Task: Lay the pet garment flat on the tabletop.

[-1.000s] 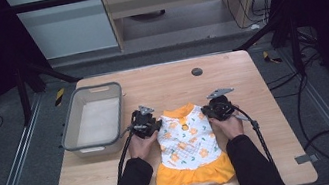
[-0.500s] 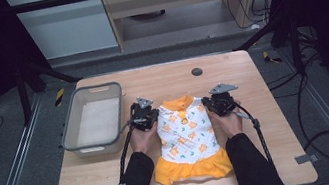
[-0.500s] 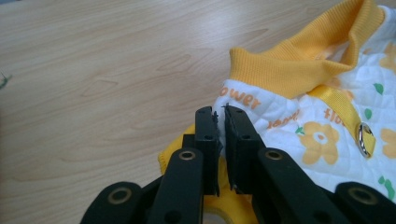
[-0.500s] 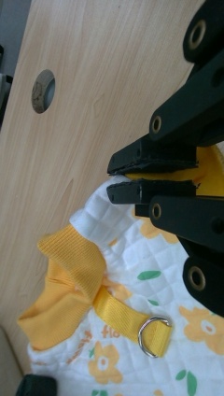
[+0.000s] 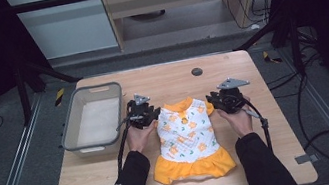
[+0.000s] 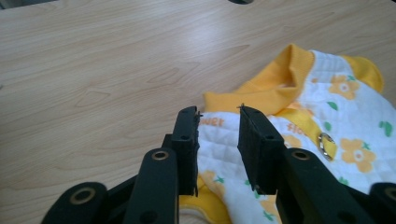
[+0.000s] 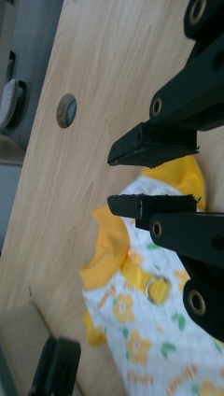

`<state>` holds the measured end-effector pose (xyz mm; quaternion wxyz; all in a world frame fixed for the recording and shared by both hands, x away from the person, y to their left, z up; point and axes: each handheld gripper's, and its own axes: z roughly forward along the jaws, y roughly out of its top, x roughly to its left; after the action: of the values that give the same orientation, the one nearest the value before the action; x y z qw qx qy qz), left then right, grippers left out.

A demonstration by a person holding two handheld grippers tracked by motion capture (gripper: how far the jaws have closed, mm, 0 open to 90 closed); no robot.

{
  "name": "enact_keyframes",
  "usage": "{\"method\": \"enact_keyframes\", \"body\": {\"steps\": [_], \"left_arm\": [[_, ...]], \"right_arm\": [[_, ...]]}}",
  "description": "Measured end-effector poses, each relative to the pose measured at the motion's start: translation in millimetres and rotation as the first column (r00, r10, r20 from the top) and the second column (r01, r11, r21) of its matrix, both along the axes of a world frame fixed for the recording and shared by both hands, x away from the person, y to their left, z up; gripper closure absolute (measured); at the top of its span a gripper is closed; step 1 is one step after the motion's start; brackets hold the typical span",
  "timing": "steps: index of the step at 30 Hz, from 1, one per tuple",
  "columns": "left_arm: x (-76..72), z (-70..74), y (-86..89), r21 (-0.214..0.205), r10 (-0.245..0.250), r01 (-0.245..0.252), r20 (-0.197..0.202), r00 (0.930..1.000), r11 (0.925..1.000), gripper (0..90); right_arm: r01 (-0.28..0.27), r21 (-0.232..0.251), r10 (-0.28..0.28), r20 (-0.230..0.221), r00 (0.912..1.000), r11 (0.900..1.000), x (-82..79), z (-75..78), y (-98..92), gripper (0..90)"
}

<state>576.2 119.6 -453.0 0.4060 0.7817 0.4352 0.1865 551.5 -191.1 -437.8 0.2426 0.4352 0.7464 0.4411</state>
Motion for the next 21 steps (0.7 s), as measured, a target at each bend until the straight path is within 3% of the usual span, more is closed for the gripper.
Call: {"method": "enact_keyframes", "body": {"steps": [3,4,6,7,9,10,13,14,21], "left_arm": [[-1.2,-3.5,-5.2,0.019,-0.034,0.034,-0.010,0.9994,0.9992,72.6],[-0.5,-7.1,-8.0,0.022,-0.045,0.046,-0.020,0.9988,0.9987,75.8],[0.3,-10.1,-10.1,0.027,-0.053,0.053,-0.028,0.9982,0.9982,77.5],[0.7,-12.6,-11.8,0.030,-0.058,0.059,-0.033,0.9978,0.9978,80.4],[0.9,-17.6,-15.1,0.038,-0.067,0.068,-0.039,0.9970,0.9970,81.8],[1.3,-22.5,-17.8,0.054,-0.075,0.077,-0.046,0.9961,0.9955,83.3],[1.7,-27.1,-19.6,0.069,-0.076,0.080,-0.050,0.9958,0.9944,83.8],[2.7,-30.7,-19.9,0.079,-0.074,0.079,-0.054,0.9957,0.9937,83.8],[5.1,-40.9,-18.7,0.101,-0.051,0.057,-0.061,0.9968,0.9932,84.6]], "right_arm": [[-0.044,0.022,0.044,-0.004,0.9990,0.9988,-21.8,6.9,0.7,79.8],[-0.074,0.031,0.074,-0.009,0.9972,0.9968,-37.0,7.0,1.9,83.1],[-0.085,0.037,0.086,-0.014,0.9962,0.9957,-42.4,6.2,2.0,84.9],[-0.116,0.040,0.117,-0.033,0.9925,0.9925,-58.1,2.6,3.3,87.1],[-0.125,0.039,0.126,-0.040,0.9912,0.9914,-64.9,0.4,3.6,88.2],[-0.147,0.040,0.149,-0.057,0.9872,0.9884,-78.1,-6.1,4.6,89.3],[-0.163,0.034,0.165,-0.076,0.9833,0.9860,-90.8,-14.8,6.3,89.4],[-0.185,0.023,0.186,-0.104,0.9770,0.9825,-101.5,-25.2,8.7,89.1],[-0.232,-0.043,0.222,-0.173,0.9595,0.9717,-119.1,-49.8,21.9,87.9]]}}
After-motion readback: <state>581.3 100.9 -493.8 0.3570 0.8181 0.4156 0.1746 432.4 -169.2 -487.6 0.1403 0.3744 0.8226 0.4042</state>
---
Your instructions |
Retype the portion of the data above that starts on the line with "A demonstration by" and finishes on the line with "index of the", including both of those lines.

Answer area |
A demonstration by a person holding two handheld grippers tracked by motion capture (gripper: how far the jaws have closed, mm, 0 open to 90 closed); no robot.

{
  "name": "enact_keyframes",
  "usage": "{\"method\": \"enact_keyframes\", \"body\": {\"steps\": [_], \"left_arm\": [[_, ...]], \"right_arm\": [[_, ...]]}}",
  "description": "Measured end-effector poses, each relative to the pose measured at the motion's start: translation in millimetres and rotation as the first column (r00, r10, r20 from the top) and the second column (r01, r11, r21) of its matrix, both along the axes of a world frame fixed for the recording and shared by both hands, x away from the person, y to their left, z up; gripper closure absolute (measured); at the top of its span a gripper is closed; step 1 is one step after the motion's start; brackets hold the typical span",
  "timing": "steps: index of the step at 30 Hz, from 1, one per tuple",

This response contains the complete answer.